Collection entries:
----

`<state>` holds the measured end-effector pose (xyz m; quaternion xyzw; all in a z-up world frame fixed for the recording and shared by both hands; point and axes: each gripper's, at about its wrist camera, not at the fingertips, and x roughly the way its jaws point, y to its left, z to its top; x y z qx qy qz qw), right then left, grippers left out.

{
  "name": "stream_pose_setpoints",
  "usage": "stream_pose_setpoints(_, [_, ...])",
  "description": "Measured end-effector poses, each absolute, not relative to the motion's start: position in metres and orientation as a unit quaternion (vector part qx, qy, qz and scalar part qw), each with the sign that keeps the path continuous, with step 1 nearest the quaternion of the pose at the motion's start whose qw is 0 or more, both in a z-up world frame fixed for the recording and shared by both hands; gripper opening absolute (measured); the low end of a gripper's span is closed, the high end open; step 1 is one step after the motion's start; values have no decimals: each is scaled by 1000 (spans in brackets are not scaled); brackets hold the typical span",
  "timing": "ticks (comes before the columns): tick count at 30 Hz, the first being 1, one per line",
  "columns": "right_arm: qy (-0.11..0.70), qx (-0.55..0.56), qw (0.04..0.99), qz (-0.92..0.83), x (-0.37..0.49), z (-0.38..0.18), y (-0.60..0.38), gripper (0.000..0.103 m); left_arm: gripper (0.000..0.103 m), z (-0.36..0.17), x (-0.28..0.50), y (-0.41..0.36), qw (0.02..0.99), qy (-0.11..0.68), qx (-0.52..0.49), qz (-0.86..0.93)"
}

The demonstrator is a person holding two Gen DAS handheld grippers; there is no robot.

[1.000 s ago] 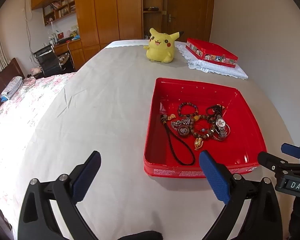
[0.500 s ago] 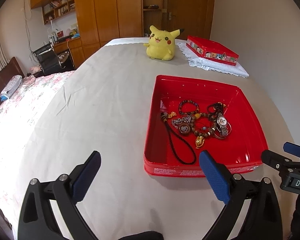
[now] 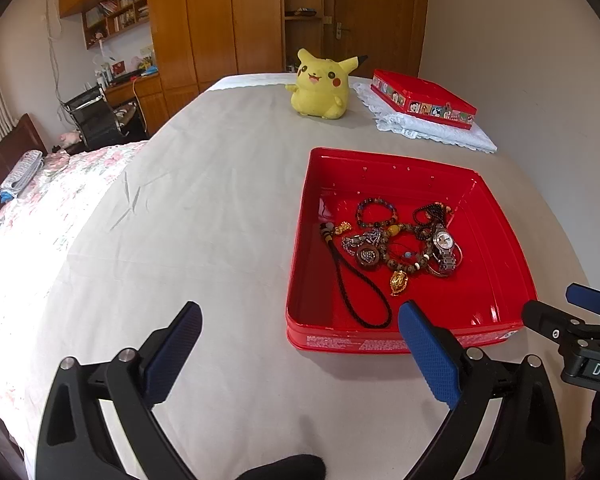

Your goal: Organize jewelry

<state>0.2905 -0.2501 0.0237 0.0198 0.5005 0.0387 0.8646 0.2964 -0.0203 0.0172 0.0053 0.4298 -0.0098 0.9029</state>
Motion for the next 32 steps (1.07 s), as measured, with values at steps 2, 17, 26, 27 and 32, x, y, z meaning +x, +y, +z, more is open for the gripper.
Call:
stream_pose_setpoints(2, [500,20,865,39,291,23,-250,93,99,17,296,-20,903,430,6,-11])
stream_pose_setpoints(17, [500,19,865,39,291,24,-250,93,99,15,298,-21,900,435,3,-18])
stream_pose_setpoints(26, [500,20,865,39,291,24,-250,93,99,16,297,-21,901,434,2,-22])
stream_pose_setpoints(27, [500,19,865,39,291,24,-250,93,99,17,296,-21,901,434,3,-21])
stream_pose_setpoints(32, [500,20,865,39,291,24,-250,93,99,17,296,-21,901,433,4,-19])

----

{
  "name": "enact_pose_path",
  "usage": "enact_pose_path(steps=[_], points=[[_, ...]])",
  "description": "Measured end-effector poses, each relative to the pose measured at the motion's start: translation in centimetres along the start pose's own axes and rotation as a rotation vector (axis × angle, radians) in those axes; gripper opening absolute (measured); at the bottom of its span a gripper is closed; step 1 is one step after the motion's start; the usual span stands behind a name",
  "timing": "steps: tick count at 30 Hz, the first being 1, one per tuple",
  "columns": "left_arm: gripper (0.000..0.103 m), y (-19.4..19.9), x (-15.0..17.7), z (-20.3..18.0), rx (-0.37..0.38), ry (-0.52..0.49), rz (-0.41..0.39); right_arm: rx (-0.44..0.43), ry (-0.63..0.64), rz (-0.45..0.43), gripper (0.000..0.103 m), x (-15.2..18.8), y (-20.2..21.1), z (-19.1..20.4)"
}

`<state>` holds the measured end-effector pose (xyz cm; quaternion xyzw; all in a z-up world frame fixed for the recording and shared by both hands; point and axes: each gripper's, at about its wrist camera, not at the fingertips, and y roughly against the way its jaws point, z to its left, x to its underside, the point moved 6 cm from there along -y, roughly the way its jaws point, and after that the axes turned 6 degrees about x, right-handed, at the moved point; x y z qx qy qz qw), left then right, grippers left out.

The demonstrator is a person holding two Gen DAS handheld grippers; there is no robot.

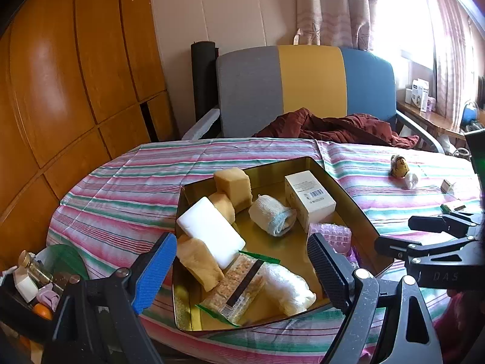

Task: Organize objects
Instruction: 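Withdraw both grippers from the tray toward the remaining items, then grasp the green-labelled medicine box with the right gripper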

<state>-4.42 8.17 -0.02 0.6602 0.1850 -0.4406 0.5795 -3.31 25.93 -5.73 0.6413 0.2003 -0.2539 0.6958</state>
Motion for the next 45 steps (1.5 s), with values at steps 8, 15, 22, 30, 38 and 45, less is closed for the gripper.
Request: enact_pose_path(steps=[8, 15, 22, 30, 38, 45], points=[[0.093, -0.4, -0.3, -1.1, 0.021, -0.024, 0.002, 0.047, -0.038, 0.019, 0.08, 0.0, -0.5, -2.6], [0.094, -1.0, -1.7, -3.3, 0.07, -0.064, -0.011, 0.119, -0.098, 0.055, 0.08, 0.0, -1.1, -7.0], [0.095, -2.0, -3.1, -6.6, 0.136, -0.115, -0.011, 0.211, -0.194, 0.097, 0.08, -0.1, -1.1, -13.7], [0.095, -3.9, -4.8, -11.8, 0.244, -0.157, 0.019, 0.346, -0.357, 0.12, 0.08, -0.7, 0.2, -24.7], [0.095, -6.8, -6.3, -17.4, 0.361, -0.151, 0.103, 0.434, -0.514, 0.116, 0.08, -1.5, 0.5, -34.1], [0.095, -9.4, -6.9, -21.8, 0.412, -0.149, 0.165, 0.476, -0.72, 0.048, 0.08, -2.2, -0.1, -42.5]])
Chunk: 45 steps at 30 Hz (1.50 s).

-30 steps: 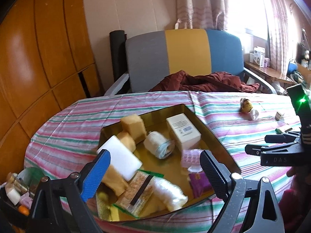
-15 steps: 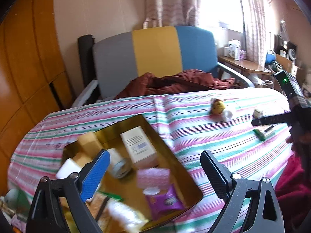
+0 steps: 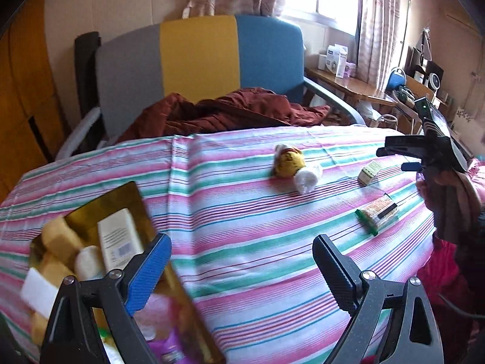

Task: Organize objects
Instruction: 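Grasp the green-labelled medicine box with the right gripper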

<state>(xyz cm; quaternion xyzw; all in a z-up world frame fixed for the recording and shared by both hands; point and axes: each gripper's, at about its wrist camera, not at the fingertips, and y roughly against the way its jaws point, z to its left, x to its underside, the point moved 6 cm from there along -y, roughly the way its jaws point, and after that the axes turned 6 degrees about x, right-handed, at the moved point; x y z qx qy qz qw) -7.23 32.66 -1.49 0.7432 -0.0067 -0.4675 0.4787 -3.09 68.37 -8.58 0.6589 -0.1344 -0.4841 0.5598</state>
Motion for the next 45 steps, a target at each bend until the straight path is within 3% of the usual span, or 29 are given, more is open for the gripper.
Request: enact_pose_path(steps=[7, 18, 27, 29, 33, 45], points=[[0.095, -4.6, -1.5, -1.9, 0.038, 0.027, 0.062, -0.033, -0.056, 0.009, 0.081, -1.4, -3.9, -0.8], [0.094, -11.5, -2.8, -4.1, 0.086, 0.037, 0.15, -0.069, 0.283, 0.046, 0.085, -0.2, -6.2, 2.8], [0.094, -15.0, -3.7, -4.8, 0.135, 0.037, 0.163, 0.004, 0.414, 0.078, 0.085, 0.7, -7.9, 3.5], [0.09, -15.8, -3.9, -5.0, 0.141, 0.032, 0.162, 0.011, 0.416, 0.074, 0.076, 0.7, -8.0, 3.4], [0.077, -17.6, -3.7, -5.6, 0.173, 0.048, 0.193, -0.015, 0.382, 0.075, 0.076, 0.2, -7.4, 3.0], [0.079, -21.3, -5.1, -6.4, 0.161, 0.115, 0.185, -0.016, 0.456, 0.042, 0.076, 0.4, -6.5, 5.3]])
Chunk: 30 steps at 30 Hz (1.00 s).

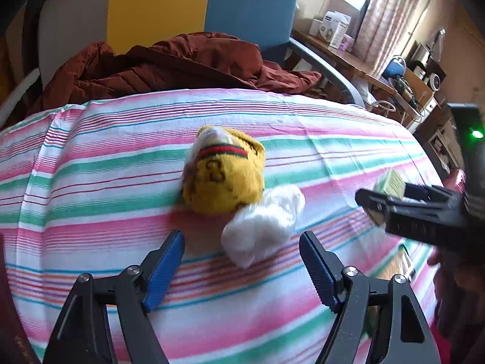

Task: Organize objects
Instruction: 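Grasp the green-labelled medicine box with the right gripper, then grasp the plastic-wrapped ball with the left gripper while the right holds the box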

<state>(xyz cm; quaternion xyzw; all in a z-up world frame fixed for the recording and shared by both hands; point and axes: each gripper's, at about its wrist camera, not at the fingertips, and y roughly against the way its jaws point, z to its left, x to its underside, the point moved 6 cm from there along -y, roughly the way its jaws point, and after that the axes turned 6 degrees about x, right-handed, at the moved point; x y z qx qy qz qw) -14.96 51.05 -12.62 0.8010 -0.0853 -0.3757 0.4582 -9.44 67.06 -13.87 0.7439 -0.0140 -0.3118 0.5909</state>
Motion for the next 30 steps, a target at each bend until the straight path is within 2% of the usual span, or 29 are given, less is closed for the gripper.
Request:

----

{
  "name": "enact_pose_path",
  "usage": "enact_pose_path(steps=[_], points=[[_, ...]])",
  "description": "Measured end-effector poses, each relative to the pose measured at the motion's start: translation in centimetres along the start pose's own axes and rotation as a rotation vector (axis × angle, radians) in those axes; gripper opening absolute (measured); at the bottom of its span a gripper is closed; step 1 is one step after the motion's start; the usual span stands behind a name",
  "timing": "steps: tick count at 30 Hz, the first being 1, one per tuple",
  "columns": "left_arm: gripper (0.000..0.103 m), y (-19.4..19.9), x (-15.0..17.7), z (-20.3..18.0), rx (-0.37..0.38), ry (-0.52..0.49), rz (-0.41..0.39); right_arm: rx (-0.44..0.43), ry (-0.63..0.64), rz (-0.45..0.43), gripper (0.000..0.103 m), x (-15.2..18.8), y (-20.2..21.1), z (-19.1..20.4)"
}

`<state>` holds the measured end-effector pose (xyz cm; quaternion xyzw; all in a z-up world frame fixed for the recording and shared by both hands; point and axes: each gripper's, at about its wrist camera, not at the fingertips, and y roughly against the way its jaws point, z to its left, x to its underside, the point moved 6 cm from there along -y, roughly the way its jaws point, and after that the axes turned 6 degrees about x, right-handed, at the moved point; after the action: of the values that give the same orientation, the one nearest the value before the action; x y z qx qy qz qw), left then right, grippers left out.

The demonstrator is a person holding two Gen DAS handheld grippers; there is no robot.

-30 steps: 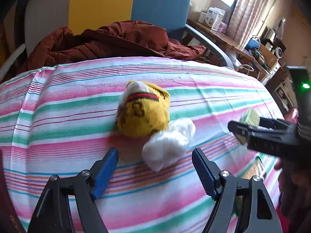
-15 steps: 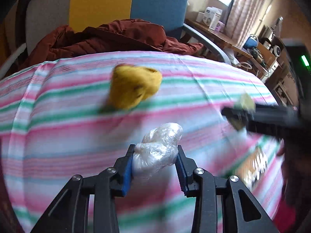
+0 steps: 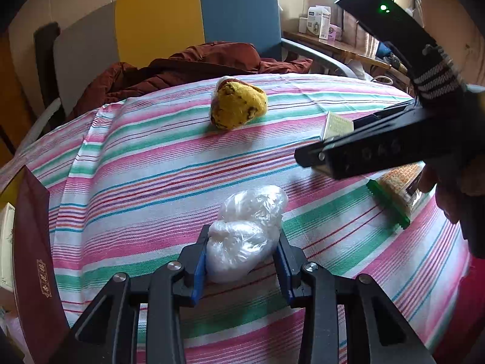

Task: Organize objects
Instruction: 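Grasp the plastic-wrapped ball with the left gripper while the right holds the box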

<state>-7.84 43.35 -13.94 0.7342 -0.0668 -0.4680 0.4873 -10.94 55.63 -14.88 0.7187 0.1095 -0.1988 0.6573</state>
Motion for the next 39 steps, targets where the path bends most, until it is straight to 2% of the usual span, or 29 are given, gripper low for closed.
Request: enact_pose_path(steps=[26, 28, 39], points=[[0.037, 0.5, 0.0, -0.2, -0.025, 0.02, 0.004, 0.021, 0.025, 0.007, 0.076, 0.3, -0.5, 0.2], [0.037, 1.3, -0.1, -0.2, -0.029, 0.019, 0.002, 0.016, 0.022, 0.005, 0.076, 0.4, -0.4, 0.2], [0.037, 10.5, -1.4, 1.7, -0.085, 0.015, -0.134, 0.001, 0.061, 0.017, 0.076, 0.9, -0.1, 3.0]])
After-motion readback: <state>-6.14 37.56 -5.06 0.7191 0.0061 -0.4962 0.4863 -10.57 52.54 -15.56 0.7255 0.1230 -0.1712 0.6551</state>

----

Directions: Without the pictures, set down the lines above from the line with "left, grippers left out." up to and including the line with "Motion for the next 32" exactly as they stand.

Answer box:
`<state>` holds the measured end-effector pose (xyz m; quaternion xyzw; all in a z-up world frame fixed for the recording and shared by both hands; point and axes: each gripper's, at about its wrist camera, not at the fingertips, and x roughly the way its jaws point, y to its left, z to its top; x y z qx qy qz qw), right then left, grippers left out.

{
  "name": "stream_pose_setpoints",
  "usage": "stream_pose_setpoints(_, [_, ...])",
  "description": "Measured end-effector poses, each absolute, not relative to the motion's start: position in metres and orientation as a unit quaternion (vector part qx, qy, qz and scalar part qw), each with the sign that keeps the path continuous, with step 1 nearest the quaternion of the pose at the motion's start whose qw is 0 or more, both in a z-up world frame fixed for the recording and shared by both hands; gripper opening absolute (measured); the low end of a gripper's span is closed, the high end open; step 1 is one step after the motion's start; values have no decimals: each is scaled by 1000 (spans in brackets are not scaled); brackets hold the typical span",
  "timing": "ticks (comes before the columns): tick count at 30 Hz, the first being 1, one per line",
  "columns": "right_arm: qy (-0.11..0.70), qx (-0.55..0.56), qw (0.04..0.99), qz (-0.92..0.83), x (-0.37..0.49), z (-0.38..0.18), y (-0.60..0.38), gripper (0.000..0.103 m); left_arm: gripper (0.000..0.103 m), z (-0.36..0.17), x (-0.28..0.50), y (-0.41..0.36), qw (0.02..0.99), qy (-0.11..0.68), qx (-0.52..0.49), qz (-0.86..0.93)"
}

The demonstrator is a person holding two Gen DAS handheld grippers; there is no robot.

[1.000 s ago] 
[0.500 s ago] 
[now] 

Your goal: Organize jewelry

<state>0.2905 -0.2501 0.0237 0.0198 0.5005 0.0387 0.8646 0.2964 -0.0203 0.0172 0.0053 0.4298 -0.0098 0.9029</state>
Motion for the next 32 steps (1.07 s), as measured, with values at steps 2, 17, 26, 27 and 32, x, y, z meaning +x, +y, +z, more is open for the gripper.

No further output is needed.